Raising Funds and Overcoming Challenges
17:09 - 23:10
- The speaker initially raised money for their business, even though they were already profitable and had enough funds.
- They projected a goal of making $30,000 in a month by November 2023, but ended up surpassing that with $110,000.
- Investors typically expect a return on their investment through an exit or dividends.
- The speaker is considering how to pay back investors and what the future holds for them.
- They only pitched one investor whom they knew from before and do not plan to raise more funds.
- The speaker discussed the possibility of selling the company or distributing profits instead of having an exit.
- Employee compensation was adjusted to include options and profit sharing plans due to uncertainty about selling the company.
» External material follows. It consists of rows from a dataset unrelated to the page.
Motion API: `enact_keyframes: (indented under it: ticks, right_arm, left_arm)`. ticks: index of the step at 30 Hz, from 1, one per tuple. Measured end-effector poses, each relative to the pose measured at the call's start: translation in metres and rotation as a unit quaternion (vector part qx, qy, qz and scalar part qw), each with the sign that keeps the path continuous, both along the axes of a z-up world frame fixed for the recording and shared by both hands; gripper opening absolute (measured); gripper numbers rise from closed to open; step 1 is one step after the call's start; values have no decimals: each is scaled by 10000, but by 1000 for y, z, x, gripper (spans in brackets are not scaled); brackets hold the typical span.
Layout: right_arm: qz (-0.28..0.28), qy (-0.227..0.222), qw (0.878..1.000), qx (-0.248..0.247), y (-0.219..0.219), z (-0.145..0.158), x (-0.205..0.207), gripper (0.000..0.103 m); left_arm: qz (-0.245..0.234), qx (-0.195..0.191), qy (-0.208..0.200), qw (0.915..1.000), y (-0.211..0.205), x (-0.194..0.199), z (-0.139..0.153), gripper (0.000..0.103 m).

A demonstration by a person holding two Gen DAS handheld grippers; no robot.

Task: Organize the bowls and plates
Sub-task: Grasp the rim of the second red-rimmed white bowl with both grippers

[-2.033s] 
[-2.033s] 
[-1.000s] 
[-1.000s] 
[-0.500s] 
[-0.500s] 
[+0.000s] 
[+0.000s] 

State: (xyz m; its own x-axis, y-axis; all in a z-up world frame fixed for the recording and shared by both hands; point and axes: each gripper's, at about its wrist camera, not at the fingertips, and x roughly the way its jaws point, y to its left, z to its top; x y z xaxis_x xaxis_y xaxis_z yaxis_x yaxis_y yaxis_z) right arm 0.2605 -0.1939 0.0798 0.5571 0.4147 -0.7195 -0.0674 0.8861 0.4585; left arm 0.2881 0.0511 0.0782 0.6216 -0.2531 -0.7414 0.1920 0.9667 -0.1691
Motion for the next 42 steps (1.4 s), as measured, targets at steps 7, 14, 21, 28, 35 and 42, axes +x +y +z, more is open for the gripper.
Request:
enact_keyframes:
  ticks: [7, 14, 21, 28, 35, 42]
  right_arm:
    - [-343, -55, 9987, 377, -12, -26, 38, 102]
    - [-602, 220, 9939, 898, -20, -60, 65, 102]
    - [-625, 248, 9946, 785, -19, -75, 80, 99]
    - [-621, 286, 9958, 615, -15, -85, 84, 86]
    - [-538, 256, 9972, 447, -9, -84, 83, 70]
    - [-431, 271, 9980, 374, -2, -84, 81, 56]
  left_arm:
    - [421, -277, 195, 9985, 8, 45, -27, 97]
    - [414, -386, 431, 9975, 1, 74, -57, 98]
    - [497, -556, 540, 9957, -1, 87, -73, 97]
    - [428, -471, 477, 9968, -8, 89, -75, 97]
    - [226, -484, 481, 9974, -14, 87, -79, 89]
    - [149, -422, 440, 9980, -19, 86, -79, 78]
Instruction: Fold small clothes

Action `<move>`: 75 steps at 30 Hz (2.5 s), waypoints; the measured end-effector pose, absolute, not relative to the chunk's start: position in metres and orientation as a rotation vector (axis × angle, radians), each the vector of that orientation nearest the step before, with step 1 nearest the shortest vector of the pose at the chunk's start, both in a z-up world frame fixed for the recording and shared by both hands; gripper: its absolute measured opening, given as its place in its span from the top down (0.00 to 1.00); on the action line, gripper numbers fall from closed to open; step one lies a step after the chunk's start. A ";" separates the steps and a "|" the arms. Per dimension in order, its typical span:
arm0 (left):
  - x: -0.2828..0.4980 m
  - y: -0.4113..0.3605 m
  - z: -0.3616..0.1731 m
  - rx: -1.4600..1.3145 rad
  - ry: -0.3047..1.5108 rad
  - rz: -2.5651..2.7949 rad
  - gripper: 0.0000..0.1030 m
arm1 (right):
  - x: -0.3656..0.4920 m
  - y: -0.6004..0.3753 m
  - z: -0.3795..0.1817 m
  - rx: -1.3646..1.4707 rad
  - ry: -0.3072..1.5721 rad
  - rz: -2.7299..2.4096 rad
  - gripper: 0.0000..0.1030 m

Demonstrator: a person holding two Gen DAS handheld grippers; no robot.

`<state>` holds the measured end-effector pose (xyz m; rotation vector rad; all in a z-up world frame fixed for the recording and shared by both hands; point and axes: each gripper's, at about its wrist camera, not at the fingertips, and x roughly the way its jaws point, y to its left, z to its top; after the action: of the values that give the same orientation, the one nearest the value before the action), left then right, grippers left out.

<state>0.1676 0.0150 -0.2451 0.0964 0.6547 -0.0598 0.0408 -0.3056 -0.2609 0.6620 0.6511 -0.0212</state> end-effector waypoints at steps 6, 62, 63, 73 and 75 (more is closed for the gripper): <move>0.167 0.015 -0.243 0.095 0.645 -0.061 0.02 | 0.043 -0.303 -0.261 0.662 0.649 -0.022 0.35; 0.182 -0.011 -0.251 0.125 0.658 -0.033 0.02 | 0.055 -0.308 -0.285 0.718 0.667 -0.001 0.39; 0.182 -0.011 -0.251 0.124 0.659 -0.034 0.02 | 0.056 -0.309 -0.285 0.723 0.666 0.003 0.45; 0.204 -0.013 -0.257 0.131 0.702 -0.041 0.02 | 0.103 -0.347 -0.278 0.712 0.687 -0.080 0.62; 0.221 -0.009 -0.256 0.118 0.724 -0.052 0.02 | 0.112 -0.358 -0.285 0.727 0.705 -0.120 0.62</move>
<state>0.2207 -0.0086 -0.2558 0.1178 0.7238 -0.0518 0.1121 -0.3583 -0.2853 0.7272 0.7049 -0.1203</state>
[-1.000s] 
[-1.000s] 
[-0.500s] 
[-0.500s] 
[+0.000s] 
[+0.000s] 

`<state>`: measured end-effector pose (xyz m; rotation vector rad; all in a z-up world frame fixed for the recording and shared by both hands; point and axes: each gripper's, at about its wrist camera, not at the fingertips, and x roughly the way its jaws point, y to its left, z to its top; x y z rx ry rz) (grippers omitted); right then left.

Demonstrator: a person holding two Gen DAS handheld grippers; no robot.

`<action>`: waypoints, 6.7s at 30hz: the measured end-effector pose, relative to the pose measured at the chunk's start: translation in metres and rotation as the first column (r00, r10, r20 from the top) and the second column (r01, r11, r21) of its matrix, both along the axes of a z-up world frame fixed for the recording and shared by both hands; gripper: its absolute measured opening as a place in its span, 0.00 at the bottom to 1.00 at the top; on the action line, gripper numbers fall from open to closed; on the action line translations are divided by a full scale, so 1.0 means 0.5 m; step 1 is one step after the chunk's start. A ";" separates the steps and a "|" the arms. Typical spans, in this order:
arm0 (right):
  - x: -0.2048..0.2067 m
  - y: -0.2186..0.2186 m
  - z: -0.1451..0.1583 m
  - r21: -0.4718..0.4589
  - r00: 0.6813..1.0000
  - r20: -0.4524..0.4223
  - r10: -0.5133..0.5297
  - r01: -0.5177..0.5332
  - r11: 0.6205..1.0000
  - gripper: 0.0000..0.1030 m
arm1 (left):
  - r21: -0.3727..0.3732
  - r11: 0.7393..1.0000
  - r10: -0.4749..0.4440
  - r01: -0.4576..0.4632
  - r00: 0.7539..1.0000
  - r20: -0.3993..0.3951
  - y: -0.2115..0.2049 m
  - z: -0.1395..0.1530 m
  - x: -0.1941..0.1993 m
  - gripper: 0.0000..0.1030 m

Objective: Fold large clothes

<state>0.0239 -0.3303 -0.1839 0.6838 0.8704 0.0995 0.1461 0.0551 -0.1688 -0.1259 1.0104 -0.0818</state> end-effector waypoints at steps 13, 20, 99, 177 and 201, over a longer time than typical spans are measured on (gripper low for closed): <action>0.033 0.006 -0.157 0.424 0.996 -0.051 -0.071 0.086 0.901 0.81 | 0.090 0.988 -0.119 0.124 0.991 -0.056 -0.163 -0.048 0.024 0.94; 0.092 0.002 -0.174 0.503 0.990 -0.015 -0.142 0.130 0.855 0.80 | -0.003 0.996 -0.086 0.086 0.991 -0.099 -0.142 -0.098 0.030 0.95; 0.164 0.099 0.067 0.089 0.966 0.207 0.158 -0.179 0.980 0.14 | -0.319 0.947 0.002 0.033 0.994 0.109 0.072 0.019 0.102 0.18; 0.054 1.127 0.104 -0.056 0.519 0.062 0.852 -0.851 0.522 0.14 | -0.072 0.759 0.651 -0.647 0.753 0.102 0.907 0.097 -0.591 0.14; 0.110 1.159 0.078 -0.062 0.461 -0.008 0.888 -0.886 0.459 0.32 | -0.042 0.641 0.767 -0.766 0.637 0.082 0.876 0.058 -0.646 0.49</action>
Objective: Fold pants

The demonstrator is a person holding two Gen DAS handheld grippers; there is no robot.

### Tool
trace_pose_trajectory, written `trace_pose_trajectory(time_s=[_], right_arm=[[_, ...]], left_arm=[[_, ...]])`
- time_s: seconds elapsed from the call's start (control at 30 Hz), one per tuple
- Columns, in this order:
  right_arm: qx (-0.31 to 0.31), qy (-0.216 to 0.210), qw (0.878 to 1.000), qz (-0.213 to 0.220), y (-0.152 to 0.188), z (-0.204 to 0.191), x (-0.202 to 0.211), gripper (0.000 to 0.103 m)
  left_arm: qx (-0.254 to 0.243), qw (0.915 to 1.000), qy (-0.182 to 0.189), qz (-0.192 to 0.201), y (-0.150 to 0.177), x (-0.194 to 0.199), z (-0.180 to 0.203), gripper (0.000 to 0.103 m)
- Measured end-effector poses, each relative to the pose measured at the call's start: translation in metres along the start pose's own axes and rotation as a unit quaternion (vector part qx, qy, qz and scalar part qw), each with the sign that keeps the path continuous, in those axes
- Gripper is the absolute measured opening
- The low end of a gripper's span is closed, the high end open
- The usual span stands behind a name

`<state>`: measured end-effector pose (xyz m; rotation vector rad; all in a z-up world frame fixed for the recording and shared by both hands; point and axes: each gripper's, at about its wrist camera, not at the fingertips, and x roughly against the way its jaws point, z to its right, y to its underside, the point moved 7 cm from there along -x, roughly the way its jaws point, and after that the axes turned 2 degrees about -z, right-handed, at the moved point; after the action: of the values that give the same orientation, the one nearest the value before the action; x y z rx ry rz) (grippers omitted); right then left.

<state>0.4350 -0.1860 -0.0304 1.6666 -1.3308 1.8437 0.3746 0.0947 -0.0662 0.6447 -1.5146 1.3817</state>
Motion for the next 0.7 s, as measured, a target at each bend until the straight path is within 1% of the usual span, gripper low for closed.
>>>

- In 2021, the speaker experienced a difficult period where they considered giving up on the business due to lack of growth and mental strain.
- Eventually, they bought back their section of the business and tried different strategies that led to growth in early 2022.
- Three things were done differently during this period, but it's unclear which one had the most impact: working with a non-engineer marketer, adjusting marketing strategies, and reflecting on past experiences.
Key Actions and Revenue Metrics of Boot.dev
22:51 - 29:17
- The speaker reflects on three impactful actions taken in rapid succession: hiring a marketer, rebranding the site, and implementing gamification.
- Hiring a marketer or contractor is important for effective marketing to an audience with specific needs and preferences.
- Rebranding the site based on the principles outlined in Seth Godin's book "Purple Cow" helped the company stand out in a crowded market.
- Focusing on the back-end side of programming, particularly using Go as the primary language, differentiated the company and attracted attention within Go communities.
- Gamification has been embraced by boot.dev, incorporating elements like achievements, XP, and leaderboards to enhance user engagement and learning experience.
- The speaker emphasizes that boot.dev is not a SaaS business model but rather a training platform with different revenue metrics.
- Churn rate is higher than traditional SaaS companies due to customers dropping out for various reasons.
- Word-of-mouth referrals are more prevalent in the e-learning industry compared to B2B SaaS tooling.
Financial Considerations and Cash Flow Monitoring
28:59 - 31:56
- Selling annual plans allows for upfront cash, but the monthly recurring revenue (MRR) may seem low.
- When selling an annual plan, it is important to divide the total amount by 12 to recognize the MRR over the next 12 months.
- The company thinks of their product as being financed over a certain period of time, with average customer lifetime value ranging from $100 to $300.
- The actual cash coming in every month is lower than the MRR due to recent fast growth, currently around $30k compared to an MRR of $50k.
- Monitoring the cash coming in each month is crucial, even without new marketing efforts.